**Description of the task:** From the line that includes "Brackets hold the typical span" to the closing line of the data, please transcribe every line exactly and add nothing.

=== Information shown ===

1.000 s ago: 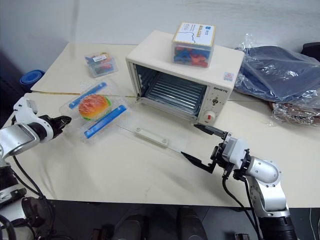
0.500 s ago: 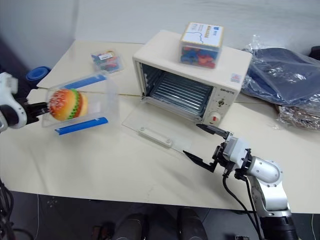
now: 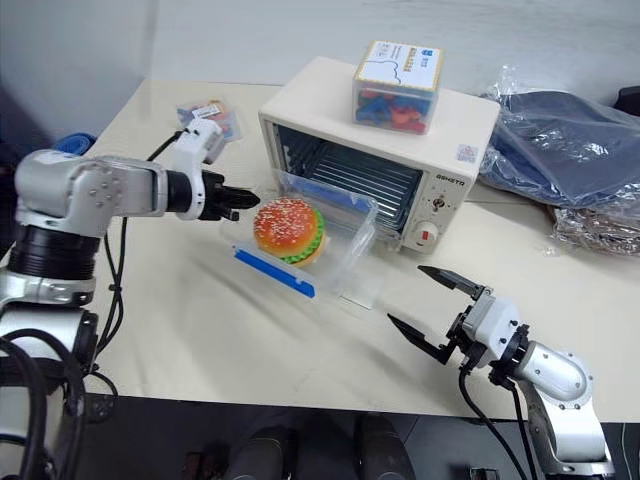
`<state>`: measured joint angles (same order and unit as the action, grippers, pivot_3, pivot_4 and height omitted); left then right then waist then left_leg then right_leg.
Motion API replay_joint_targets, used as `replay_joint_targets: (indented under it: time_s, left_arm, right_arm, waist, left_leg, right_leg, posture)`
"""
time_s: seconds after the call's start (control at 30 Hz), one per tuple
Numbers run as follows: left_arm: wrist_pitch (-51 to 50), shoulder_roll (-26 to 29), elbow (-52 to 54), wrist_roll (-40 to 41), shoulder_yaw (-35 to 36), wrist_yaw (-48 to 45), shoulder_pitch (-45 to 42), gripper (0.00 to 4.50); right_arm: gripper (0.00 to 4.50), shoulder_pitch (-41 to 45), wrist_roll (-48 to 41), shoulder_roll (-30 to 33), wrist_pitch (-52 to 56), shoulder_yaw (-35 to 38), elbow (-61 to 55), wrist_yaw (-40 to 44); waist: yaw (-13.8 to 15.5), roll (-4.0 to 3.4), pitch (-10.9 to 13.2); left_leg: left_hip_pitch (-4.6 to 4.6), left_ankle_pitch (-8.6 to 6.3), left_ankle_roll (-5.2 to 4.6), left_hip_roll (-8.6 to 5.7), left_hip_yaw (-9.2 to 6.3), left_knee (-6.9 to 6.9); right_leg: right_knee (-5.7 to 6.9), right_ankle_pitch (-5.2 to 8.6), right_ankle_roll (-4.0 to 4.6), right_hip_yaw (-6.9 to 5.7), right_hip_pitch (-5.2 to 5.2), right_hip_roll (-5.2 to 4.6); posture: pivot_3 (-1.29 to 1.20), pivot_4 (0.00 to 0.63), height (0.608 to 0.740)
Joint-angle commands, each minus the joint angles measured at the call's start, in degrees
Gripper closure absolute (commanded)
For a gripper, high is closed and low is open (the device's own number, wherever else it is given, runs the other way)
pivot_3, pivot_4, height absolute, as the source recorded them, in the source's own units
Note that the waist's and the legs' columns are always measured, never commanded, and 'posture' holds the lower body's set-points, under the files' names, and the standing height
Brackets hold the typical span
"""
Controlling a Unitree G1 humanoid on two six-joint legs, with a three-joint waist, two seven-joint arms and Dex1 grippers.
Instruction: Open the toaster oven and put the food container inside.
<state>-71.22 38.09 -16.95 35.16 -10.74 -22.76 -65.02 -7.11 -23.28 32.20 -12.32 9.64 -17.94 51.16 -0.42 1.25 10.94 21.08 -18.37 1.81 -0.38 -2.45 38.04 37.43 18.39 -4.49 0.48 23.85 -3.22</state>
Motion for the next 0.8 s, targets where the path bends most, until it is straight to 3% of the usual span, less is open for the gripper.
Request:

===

**Response to the exercise:**
Brackets hold the typical span
"""
Controlling a Unitree G1 humanoid on two six-joint legs, with a three-joint waist, two seven-joint arms and Dex1 grippers.
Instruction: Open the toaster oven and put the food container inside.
<state>-71.22 38.09 -16.95 35.16 -10.74 -22.76 -65.02 -7.11 -23.28 32.20 -12.32 9.64 -17.94 51.16 -0.42 1.25 10.94 21.08 -18.37 1.81 -0.38 -2.45 38.04 37.43 18.39 -4.49 0.48 23.85 -3.22</state>
Motion for the next 0.8 s, targets where the path bends most, until it is straight to 3% of the usual span, less is open for the gripper.
Request:

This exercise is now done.